На несколько дней заглянул я в Киренск и, возвращаясь обратно в Иркутск, пообещал родным, что снова увидимся скоро, на будущее лето обязательно приеду работать в киренскую больницу уже опытным фельдшером, почти врачом. Однако обстоятельства сложились так, что в Киренск я вернулся только через семь лет.
* * *
В основе своей обучение будущей профессии в университете тех лет строилось так же, как это делается сейчас в нынешних медицинских вузах. Разумеется, мы получали для себя меньше специальной информации, чем может взять ее у преподавателей современный студент, – медицина-то за эти годы шагнула далеко вперед! Разница была в одном: мы учились в двадцатые годы, первые годы жизни Советского государства, когда шла борьба за новые отношения, за новую социалистическую культуру. Яростный отпор получали у нас любые попытки пригладить или незаметно протащить в студенческой среде буржуазные тенденции. Наверно, в чем-то мы бывали излишне категоричны, однако чаще всего такой категоричности в решении вопросов требовало само время.

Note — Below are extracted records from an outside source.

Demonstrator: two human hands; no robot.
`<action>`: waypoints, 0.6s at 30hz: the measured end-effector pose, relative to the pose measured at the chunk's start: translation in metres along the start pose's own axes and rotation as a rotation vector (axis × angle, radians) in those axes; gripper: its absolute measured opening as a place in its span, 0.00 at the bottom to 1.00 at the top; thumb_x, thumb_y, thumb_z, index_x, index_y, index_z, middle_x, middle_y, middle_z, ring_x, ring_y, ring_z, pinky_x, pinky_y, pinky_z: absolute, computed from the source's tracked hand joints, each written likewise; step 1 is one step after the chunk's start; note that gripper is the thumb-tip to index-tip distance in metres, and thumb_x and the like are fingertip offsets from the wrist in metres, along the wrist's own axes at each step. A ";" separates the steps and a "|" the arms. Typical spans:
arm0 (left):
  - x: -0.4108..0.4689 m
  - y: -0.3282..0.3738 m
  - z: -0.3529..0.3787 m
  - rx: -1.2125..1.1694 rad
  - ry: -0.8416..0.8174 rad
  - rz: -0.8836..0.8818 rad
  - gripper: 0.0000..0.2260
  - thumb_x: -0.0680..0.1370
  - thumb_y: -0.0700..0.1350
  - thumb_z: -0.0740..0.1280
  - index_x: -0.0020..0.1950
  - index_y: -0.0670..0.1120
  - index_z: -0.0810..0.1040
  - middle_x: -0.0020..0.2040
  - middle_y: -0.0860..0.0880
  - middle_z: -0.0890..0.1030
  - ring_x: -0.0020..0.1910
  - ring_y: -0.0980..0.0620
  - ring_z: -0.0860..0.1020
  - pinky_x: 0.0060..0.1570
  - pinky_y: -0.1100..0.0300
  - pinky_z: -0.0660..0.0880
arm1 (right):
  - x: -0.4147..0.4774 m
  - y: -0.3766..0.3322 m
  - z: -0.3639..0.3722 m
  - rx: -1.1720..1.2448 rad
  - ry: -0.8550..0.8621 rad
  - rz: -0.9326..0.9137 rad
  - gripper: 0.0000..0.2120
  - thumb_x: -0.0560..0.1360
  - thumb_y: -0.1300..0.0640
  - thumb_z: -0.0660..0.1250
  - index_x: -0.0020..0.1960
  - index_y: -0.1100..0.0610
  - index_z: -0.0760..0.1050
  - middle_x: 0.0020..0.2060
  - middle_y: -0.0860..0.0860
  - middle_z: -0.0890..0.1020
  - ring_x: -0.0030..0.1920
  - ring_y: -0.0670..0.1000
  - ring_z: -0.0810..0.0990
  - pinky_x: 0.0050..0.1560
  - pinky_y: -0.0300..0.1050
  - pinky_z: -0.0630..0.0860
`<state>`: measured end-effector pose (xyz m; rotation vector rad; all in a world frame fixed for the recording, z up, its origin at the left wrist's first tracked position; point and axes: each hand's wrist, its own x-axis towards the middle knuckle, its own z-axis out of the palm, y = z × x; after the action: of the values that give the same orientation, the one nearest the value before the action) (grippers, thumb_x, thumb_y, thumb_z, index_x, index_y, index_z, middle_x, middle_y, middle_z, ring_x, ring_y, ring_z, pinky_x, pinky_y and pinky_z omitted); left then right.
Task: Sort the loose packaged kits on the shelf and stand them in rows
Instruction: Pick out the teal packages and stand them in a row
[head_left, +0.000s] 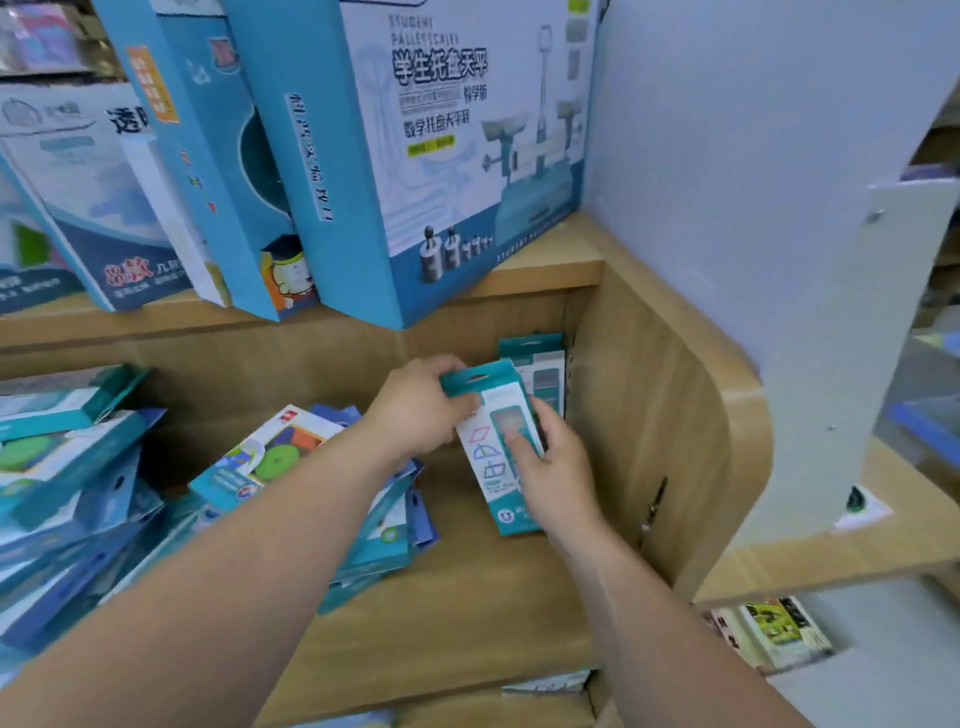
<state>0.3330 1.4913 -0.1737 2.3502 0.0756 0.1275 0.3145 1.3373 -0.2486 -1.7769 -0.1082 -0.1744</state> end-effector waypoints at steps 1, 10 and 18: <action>0.007 -0.001 0.005 -0.020 -0.013 -0.014 0.06 0.75 0.44 0.73 0.50 0.51 0.80 0.45 0.44 0.85 0.41 0.40 0.84 0.40 0.45 0.83 | 0.003 0.004 0.000 -0.063 0.019 -0.003 0.17 0.78 0.52 0.64 0.66 0.48 0.75 0.58 0.49 0.82 0.57 0.50 0.81 0.59 0.54 0.78; 0.045 0.001 0.038 0.058 0.034 0.084 0.05 0.77 0.46 0.71 0.52 0.52 0.82 0.46 0.52 0.84 0.42 0.52 0.82 0.43 0.59 0.79 | -0.007 0.028 0.007 -0.402 0.060 -0.007 0.34 0.78 0.56 0.67 0.80 0.54 0.57 0.79 0.51 0.54 0.78 0.51 0.57 0.75 0.37 0.54; 0.033 0.000 0.058 -0.105 0.100 0.097 0.19 0.75 0.38 0.71 0.64 0.50 0.78 0.42 0.54 0.78 0.45 0.54 0.78 0.46 0.67 0.74 | -0.014 0.044 0.021 -0.782 0.147 -0.058 0.37 0.71 0.48 0.70 0.79 0.49 0.62 0.77 0.54 0.58 0.75 0.58 0.59 0.71 0.57 0.66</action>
<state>0.3720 1.4535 -0.2124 2.2418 0.0037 0.2903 0.3095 1.3492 -0.2974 -2.5306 0.0223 -0.4310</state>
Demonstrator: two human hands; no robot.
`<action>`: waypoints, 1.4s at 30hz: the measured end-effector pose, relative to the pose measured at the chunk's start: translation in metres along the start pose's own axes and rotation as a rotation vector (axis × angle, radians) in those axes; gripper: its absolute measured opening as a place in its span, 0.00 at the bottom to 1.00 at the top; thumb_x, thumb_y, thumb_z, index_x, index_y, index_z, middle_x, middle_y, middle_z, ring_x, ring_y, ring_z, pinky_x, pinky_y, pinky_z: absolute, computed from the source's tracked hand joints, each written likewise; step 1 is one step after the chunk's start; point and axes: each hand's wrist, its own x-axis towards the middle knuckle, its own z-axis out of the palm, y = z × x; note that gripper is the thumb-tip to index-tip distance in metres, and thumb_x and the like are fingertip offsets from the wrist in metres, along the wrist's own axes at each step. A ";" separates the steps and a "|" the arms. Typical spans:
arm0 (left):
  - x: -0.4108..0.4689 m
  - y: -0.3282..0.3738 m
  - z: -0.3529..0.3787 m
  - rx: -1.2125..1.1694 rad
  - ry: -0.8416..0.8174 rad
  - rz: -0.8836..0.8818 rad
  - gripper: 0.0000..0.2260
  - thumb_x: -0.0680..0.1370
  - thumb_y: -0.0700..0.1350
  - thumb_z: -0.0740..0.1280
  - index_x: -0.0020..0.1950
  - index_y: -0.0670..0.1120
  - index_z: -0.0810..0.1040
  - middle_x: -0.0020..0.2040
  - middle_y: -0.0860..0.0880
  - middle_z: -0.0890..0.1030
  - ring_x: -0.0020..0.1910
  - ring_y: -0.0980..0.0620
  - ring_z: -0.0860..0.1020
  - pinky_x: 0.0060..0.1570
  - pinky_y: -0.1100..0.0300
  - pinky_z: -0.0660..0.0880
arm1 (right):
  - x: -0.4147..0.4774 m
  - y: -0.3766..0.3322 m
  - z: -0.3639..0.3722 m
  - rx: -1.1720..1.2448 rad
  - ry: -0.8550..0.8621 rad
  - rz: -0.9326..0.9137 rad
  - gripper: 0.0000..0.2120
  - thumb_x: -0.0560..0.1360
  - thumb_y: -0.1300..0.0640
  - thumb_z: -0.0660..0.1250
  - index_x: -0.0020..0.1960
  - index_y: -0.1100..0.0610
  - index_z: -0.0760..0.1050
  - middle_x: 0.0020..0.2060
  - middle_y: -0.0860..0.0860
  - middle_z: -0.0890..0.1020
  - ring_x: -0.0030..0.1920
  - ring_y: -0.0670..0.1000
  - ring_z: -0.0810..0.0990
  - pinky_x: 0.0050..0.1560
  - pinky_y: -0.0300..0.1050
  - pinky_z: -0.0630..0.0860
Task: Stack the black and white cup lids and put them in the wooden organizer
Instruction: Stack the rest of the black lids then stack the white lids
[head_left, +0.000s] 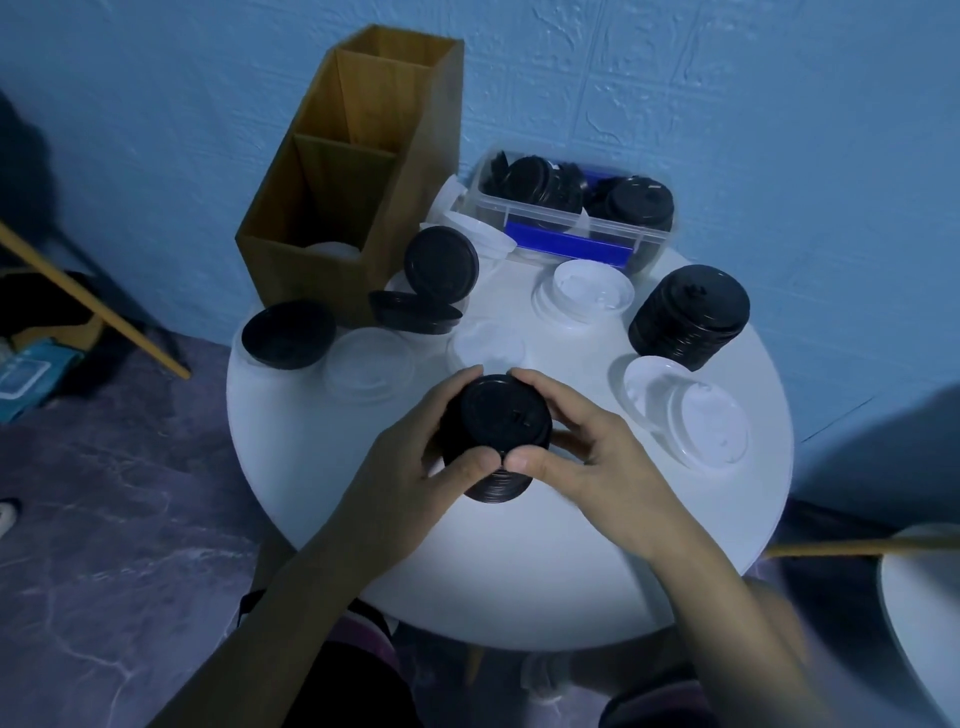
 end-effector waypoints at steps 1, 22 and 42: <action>0.000 0.001 -0.001 -0.011 -0.005 -0.005 0.29 0.73 0.59 0.68 0.74 0.62 0.66 0.67 0.61 0.78 0.67 0.58 0.76 0.63 0.62 0.76 | 0.000 0.002 0.001 0.026 0.002 -0.004 0.33 0.69 0.53 0.76 0.72 0.48 0.71 0.61 0.40 0.83 0.62 0.43 0.80 0.58 0.34 0.75; -0.004 -0.002 -0.009 0.097 -0.025 -0.066 0.39 0.71 0.61 0.69 0.80 0.64 0.58 0.71 0.64 0.74 0.68 0.68 0.73 0.62 0.73 0.71 | -0.006 0.005 0.007 -0.017 0.027 -0.034 0.30 0.72 0.57 0.79 0.68 0.41 0.71 0.61 0.42 0.80 0.63 0.47 0.79 0.61 0.41 0.77; 0.004 -0.017 -0.053 0.825 0.589 0.281 0.13 0.82 0.48 0.67 0.62 0.42 0.81 0.57 0.43 0.83 0.54 0.46 0.79 0.53 0.55 0.75 | -0.007 0.001 0.007 0.075 0.123 -0.022 0.25 0.72 0.61 0.77 0.65 0.44 0.75 0.57 0.42 0.83 0.60 0.47 0.81 0.57 0.39 0.78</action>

Некоторую растерянность почувствовали мы, когда крикуны из «сверхактивистов» начинали издеваться над тем, что всегда было дорого и свято истинно русскому человеку: над Пушкиным, Лермонтовым, Толстым. Называли их дворянами и буржуазией и под треск «пролетарских» лозунгов требовали вычеркнуть их из учебников русской литературы. Много позднее мы узнали, что меньшевики и троцкисты уже тогда взяли курс на выкорчевывание самобытной культуры русского народа. Между прочим, осознание истинных целей троцкистов приходило к нам по мере того, как они наглели, все громче заявляли о себе – все жарче в университете кипели споры, а в спорах рождалась и наша политическая бдительность. Прикрываясь звонкой левой фразой, последователи Троцкого требовали пересмотра всего и вся, ставили под сомнение правильность ленинской позиции. Их нападкам, неприкрытой травле подвергались те, кто не поддавался «перевоспитанию», не признавал путаных тезисов Троцкого. И поскольку я был в числе непримиримых, то вскоре испытал на себе холодную расчетливость ударов троцкистской группки, занявшей руководящие посты в нашей университетской комсомольской организации.
Однажды после бурного диспута, на котором четко выявились политические позиции каждого из участников, меня вызвали на заседание комитета комсомола. С удивлением узнал я, что будет разбираться мое персональное дело, а больше всего удивился тому, что вести заседание поручено одному из моих частых противников по дискуссиям. Это был крикливый рыжий парень по фамилии Гросс. В его выступлениях мелкобуржуазные взгляды ловко маскировались высокими и дорогими каждому из нас понятиями: «революция», «диктатура», «интернационал», «социализм», – произносимыми к месту и не к месту через два слова на третье.